▸ Prompt: Output every line below as it stands, dropping only the images.

▸ Recorded information:
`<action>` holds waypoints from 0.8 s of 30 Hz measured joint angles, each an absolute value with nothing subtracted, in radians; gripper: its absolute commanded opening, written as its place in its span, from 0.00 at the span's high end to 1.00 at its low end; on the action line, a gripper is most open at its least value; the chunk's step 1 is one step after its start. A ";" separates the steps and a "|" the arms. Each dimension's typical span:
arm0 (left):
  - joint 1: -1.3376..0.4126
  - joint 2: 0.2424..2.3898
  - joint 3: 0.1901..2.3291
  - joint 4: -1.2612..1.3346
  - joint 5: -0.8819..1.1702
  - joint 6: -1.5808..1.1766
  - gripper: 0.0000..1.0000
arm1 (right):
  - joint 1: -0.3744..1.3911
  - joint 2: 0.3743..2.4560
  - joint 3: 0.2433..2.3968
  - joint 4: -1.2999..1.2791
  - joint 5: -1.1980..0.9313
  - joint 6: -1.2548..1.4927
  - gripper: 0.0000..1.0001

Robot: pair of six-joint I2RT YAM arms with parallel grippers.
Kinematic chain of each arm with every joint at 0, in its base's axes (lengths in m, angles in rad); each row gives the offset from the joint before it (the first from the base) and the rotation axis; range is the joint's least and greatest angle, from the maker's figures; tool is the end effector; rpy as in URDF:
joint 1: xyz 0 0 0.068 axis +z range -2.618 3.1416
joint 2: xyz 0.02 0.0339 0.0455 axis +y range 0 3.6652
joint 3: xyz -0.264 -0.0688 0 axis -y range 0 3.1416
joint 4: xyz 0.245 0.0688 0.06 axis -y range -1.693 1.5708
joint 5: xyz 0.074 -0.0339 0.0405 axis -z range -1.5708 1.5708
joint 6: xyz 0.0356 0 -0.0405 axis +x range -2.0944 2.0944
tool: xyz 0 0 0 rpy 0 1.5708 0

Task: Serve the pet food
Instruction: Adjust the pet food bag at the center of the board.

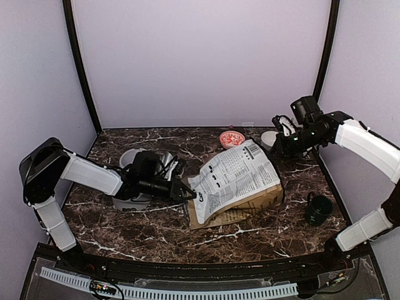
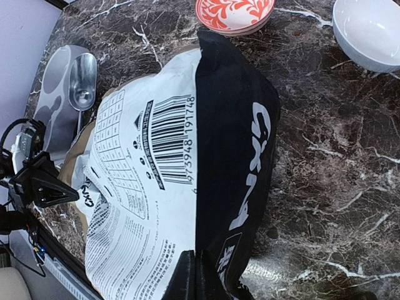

▸ Your response:
`<action>` holds waypoints from 0.8 s of 30 Hz measured joint angles, each an absolute value with nothing subtracted, in radians; gripper: its absolute commanded opening, written as its place in its span, from 0.00 at the span's high end to 1.00 at its low end; on the action line, a gripper is most open at its least value; the chunk's step 1 is one step after its start. A ";" separates the steps and a "|" the arms. Each dimension's typical span:
arm0 (left):
  - joint 1: -1.3376..0.4126
  - joint 2: 0.2424..2.3898
  - joint 3: 0.1901..2.3291
  - joint 4: -1.2612..1.3346
  - joint 5: -0.8819..1.1702
  - joint 6: -1.5808..1.1766
  - gripper: 0.0000..1.0000
arm1 (right):
  - joint 1: -0.3744..1.3911
  - joint 2: 0.3743..2.4560
  - joint 3: 0.2433..2.3968
  - joint 4: -1.2999..1.2791
  - joint 5: -1.1980..0.9313
  - joint 6: -1.2548..1.4927
  - gripper: 0.0000..1.0001

Robot: pair of six-joint I2RT YAM arms with parallel grippers.
Kinematic chain of each arm with every joint at 0, in its base's axes (lengths in m, angles in rad); each row gives the offset from the joint before it (the first from the base) and the rotation axis; range is the joint's least and greatest angle, from the maker's figures; tool is the end effector; rpy as in URDF:
joint 1: xyz 0 0 0.068 axis +z range -2.618 3.1416
joint 2: xyz 0.02 0.0339 0.0455 axis +y range 0 3.6652
joint 3: xyz -0.264 -0.0688 0 axis -y range 0 3.1416
joint 4: xyz 0.245 0.0688 0.06 axis -y range -1.693 1.5708
joint 5: xyz 0.074 -0.0339 0.0405 axis -z range -1.5708 1.5708
joint 6: xyz 0.0356 0 -0.0405 axis +x range -2.0944 2.0944
tool: xyz 0 0 0 rpy 0 1.5708 0

Task: Serve the pet food
Instruction: Adjust the pet food bag at the center of the board.

The full output has already been given.